# Exercise goal
Your answer should be every line below that includes the word "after".

======== Data shown ========

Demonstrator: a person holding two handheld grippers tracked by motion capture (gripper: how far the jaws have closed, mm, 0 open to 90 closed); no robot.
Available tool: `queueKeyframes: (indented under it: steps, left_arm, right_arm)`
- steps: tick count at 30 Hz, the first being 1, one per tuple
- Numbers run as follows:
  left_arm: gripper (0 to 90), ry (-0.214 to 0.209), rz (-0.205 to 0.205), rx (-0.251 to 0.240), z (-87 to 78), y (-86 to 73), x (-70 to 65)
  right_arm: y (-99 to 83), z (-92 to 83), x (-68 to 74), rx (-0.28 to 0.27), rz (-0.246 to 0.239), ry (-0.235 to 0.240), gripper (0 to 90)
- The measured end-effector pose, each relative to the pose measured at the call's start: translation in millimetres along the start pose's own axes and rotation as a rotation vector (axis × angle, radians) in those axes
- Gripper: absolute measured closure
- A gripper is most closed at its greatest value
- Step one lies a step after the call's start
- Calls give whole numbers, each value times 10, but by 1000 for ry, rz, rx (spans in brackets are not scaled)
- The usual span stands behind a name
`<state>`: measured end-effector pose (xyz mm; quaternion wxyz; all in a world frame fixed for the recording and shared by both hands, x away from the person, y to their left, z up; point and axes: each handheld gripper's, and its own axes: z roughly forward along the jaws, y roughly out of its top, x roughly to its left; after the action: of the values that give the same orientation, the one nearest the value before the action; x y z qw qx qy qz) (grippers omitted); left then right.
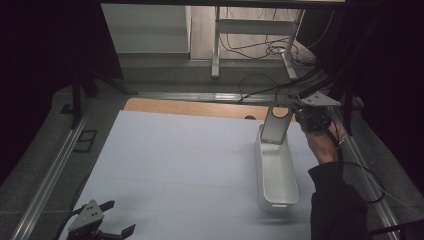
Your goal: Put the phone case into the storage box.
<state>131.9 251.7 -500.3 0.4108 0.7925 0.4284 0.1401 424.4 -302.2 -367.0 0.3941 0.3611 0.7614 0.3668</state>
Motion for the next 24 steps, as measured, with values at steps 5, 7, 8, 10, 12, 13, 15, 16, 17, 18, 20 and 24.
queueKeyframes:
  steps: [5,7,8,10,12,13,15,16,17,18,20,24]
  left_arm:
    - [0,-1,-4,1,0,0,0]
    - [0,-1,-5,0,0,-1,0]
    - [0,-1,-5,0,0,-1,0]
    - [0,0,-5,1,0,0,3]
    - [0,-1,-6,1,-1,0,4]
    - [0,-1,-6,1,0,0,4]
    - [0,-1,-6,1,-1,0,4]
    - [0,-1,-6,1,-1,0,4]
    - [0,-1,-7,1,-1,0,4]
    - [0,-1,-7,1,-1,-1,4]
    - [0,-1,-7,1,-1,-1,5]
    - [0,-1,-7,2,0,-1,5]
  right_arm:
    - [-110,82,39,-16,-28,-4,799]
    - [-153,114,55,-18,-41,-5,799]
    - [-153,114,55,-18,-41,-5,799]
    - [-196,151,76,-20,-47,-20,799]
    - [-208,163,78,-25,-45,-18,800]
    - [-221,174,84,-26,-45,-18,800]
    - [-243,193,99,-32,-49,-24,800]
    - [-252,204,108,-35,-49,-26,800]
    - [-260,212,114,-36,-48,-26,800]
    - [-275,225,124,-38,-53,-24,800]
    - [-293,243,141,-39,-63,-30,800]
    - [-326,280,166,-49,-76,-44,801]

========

# Answer section
- Step one lies a step after the call's start
`<state>`: measured end-effector pose (xyz mm; quaternion wxyz; all in a world frame fixed for the recording and shared by both hands, x away from the person, y to their left, z up; point and axes: each handheld gripper's, and its own axes: z roughly forward along the jaws, y roughly out of its top, x roughly to its left; after the action: of the values that give the same orientation, the one nearest the value before the action; x y z qw qx qy qz) (grippers omitted); left then right.

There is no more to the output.